The direction, too, is in perfect harmony. Just before the climactic line, there are two cutaways to Tyler as a child, once with his mother, and once with Clark. It’s the briefest reminder of what came before—the pain, but also the love, the desperate need they all feel to embrace one another, and the forces that acted in opposition to that pure love and pulled them apart. Tyler wants to murder Clark, but he also wants to be held by him, to be loved, and those dueling emotional impulses work between every character here, and every direction, such that they find the ideal resolution in this play that represents the most famous depiction of a conflicted family. And this, too, is a coup—Station Eleven, among everything else it does, heightens our appreciation for a writer whose piercing gift is always in danger of being lost to the distance of academia and language.
And what more is there to say?

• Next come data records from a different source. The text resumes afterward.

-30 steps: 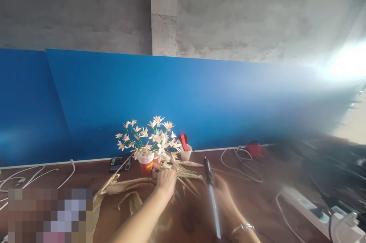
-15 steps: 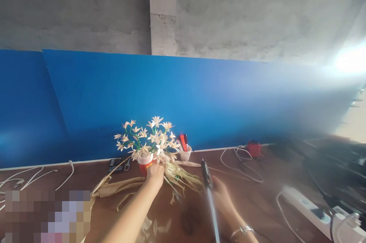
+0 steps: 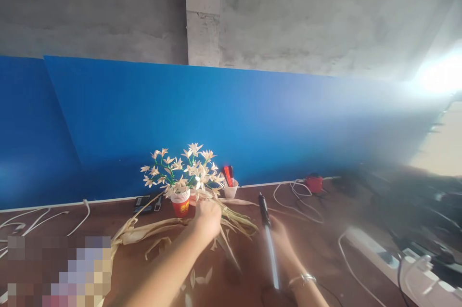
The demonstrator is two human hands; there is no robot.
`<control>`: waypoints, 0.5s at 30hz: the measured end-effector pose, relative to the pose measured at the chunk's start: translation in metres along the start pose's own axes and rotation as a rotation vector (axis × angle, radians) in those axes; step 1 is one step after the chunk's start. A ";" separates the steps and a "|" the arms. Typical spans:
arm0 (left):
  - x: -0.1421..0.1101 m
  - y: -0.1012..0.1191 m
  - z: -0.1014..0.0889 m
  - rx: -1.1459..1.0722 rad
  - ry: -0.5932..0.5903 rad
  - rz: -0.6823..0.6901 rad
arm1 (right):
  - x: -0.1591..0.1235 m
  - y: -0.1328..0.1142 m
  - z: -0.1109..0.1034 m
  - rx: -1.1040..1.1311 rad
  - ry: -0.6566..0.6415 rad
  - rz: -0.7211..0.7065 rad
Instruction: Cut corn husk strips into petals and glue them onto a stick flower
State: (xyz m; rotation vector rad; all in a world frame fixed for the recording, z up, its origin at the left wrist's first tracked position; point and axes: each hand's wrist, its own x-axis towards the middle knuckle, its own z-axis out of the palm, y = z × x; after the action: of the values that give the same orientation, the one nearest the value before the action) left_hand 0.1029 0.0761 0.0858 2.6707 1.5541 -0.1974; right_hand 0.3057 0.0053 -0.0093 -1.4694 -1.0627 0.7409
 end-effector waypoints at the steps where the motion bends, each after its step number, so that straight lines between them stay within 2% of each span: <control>1: -0.006 0.013 0.000 -0.001 -0.002 0.054 | 0.000 -0.001 -0.003 0.003 0.014 0.000; 5: -0.015 0.066 0.007 -0.032 0.019 0.240 | 0.001 -0.008 -0.021 -0.022 0.060 -0.024; 9: 0.000 0.103 0.020 -0.067 0.014 0.330 | 0.005 -0.014 -0.038 -0.135 0.056 -0.040; 12: 0.012 0.106 0.034 -0.087 -0.046 0.342 | 0.006 -0.015 -0.048 -0.243 0.027 -0.040; 15: 0.019 0.087 0.046 -0.083 -0.019 0.237 | 0.006 -0.011 -0.055 -0.369 0.001 -0.037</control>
State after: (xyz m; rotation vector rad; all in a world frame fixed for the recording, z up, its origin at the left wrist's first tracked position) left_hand 0.1838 0.0449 0.0351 2.7474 1.1978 -0.1443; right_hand 0.3545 -0.0122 0.0122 -1.7544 -1.2708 0.5356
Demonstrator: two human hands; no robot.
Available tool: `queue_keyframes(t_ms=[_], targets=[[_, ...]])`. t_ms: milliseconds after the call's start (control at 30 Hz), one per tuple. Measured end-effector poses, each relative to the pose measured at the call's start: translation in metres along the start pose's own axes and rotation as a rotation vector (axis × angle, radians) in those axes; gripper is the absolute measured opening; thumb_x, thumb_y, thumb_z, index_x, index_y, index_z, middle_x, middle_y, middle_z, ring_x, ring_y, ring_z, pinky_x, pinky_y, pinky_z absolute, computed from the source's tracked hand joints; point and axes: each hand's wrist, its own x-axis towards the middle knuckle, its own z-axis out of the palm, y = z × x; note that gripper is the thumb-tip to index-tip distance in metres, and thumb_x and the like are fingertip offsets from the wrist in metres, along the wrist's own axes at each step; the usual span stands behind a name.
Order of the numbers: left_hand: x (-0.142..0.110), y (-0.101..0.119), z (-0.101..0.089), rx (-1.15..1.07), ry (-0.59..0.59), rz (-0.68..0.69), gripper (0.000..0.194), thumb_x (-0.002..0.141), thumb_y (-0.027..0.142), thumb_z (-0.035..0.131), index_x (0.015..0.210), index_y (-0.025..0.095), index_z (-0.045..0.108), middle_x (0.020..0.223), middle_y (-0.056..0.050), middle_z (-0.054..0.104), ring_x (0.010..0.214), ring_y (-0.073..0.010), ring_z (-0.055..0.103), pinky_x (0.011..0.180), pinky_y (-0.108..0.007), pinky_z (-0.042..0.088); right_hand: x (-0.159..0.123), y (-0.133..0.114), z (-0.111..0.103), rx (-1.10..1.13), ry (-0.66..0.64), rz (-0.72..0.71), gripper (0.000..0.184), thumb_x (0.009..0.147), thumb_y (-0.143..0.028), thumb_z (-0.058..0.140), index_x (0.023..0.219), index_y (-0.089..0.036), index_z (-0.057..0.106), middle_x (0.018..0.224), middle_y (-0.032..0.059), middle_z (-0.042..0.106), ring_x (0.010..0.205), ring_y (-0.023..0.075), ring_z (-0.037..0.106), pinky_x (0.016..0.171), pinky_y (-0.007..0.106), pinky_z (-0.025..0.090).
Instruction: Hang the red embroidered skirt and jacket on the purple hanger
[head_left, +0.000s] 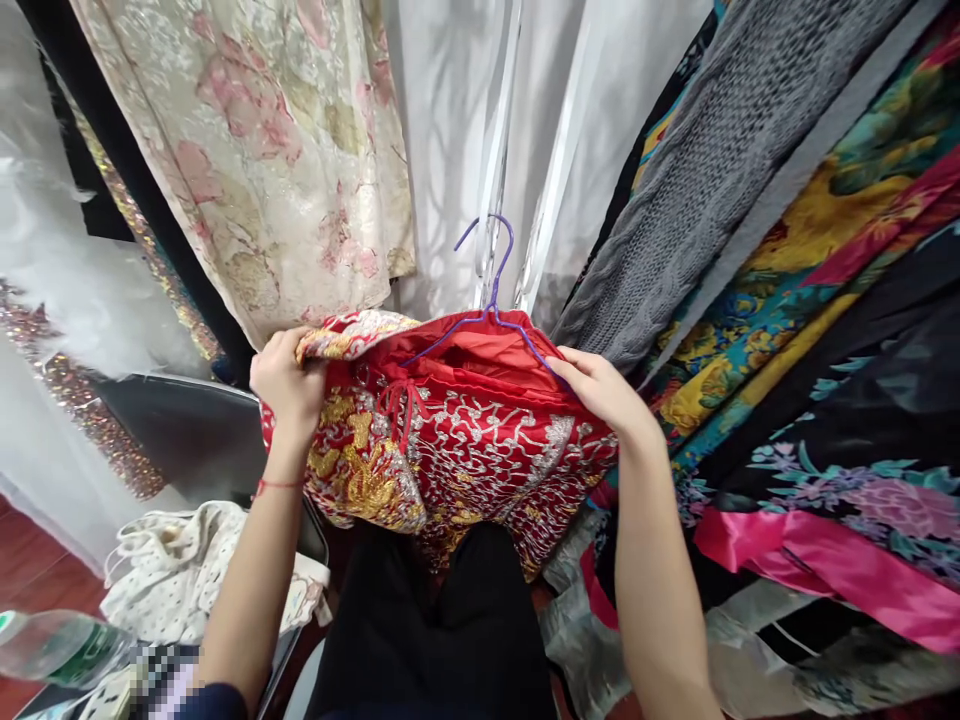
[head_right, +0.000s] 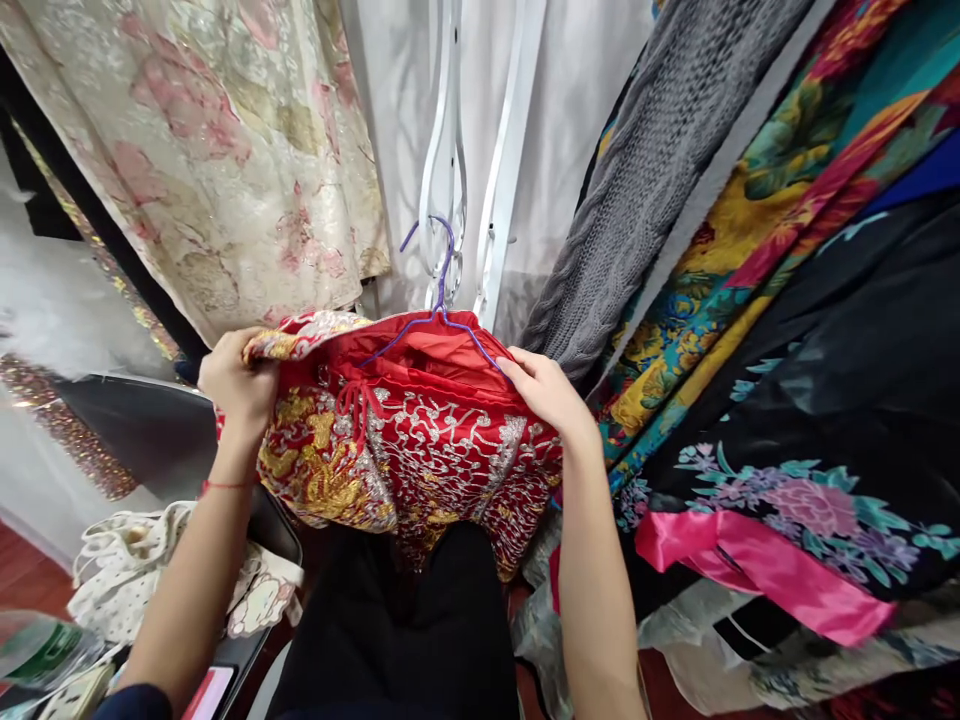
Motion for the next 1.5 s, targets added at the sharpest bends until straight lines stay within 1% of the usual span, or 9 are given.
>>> queue_keyframes(t_ms=[200,333,467,633,767,933,1167,1300,1500], targets=[[0.026,0.033,0.014,0.226,-0.585,0.089,0.050,0.079,0.038,0.066,0.119,0.009,0.060,0.116,-0.024,0.066,0.111,-0.0399,0.061,0.094,-0.048,0.045,-0.019,0.003,-0.035,-0.163,0.191,0.035,0.033,0.088,-0.051,0.048,0.072,-0.022,0.051,0.066,-0.0021,0.050,0.065,0.0149,0.045,0.065,0.027,0.036],[-0.022,0.027,0.004,0.243,-0.347,0.005,0.074,0.075,0.043,0.071,0.132,0.002,0.047,0.130,-0.030,0.055,0.121,-0.0433,0.053,0.096,-0.050,0.044,-0.037,0.000,-0.022,-0.306,0.365,0.058,0.030,0.090,-0.049,0.045,0.081,-0.023,0.057,0.065,-0.0019,0.050,0.062,0.0151,0.044,0.064,0.028,0.033],[-0.065,0.014,-0.001,0.170,-0.136,-0.067,0.053,0.081,0.055,0.059,0.110,0.010,0.059,0.109,-0.022,0.064,0.103,-0.0373,0.061,0.088,-0.045,0.045,-0.045,-0.004,-0.010,-0.236,0.401,0.044,0.030,0.091,-0.049,0.046,0.082,-0.022,0.058,0.063,-0.0025,0.049,0.059,0.0142,0.042,0.061,0.027,0.033],[-0.050,0.005,0.041,-0.098,-0.622,-0.246,0.037,0.070,0.054,0.065,0.059,0.020,0.058,0.057,-0.007,0.059,0.065,-0.0271,0.061,0.065,-0.034,0.043,-0.039,0.005,-0.021,-0.012,0.074,0.023,0.037,0.089,-0.055,0.052,0.073,-0.021,0.053,0.071,-0.0017,0.053,0.068,0.0147,0.047,0.065,0.026,0.039],[-0.002,0.005,0.064,-0.231,-0.573,-0.227,0.026,0.069,0.034,0.055,0.048,0.019,0.052,0.049,-0.004,0.052,0.057,-0.0194,0.054,0.057,-0.029,0.038,-0.036,0.013,-0.031,0.040,-0.138,0.068,0.039,0.086,-0.058,0.055,0.077,-0.020,0.059,0.077,0.0008,0.059,0.075,0.0173,0.051,0.069,0.028,0.043],[0.035,0.015,0.056,-0.361,-0.376,-0.116,0.020,0.065,0.032,0.052,0.058,0.015,0.059,0.056,-0.001,0.053,0.062,-0.0155,0.050,0.059,-0.025,0.037,-0.041,-0.006,-0.037,-0.081,0.232,0.034,0.033,0.090,-0.050,0.051,0.075,-0.021,0.055,0.065,-0.0030,0.048,0.061,0.0125,0.042,0.057,0.024,0.033],[0.035,-0.014,0.063,-0.341,-0.535,-0.085,0.028,0.059,0.044,0.067,0.062,0.016,0.065,0.066,-0.003,0.062,0.067,-0.0178,0.056,0.064,-0.026,0.043,-0.042,-0.037,-0.027,-0.384,0.722,-0.012,0.028,0.095,-0.041,0.046,0.086,-0.022,0.063,0.070,0.0017,0.058,0.061,0.0157,0.048,0.063,0.027,0.034],[0.026,-0.033,0.071,-0.542,-0.550,-0.190,0.030,0.056,0.044,0.070,0.067,0.017,0.068,0.074,-0.004,0.068,0.075,-0.0189,0.060,0.071,-0.026,0.047,-0.048,-0.018,-0.019,-0.345,0.538,0.047,0.025,0.094,-0.043,0.049,0.086,-0.023,0.061,0.068,-0.0002,0.055,0.060,0.0154,0.046,0.062,0.027,0.034],[0.019,-0.020,0.088,-0.871,-0.271,-0.368,0.021,0.065,0.038,0.058,0.069,0.017,0.055,0.075,-0.002,0.062,0.070,-0.0134,0.054,0.069,-0.024,0.047,-0.073,-0.006,-0.024,-0.155,0.095,0.050,0.034,0.094,-0.050,0.046,0.076,-0.022,0.052,0.067,-0.0029,0.049,0.062,0.0135,0.045,0.062,0.025,0.038]])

Even the writing of this essay is little more than me feeling compelled to recognize something great, to share that feeling with other people in the world who I know are feeling the same thing; to point at a work of art and say, “this was stunning.” Most of all, I’m impressed with the bravery of the creators, for the act of making a show about art, envisioning this artistic payoff, and knowing, because they’re so clearly intelligent, that if they didn’t pull it off, they’d look foolish in the process. They were vulnerable here too, but they leaned into that vulnerability rather than looking for an escape. It would have been so easy to guide this terrific season to a safe landing, but they’ve operated under the principle that great art doesn’t come without risk, and they saved their greatest gamble—and by far their greatest payoff—for last.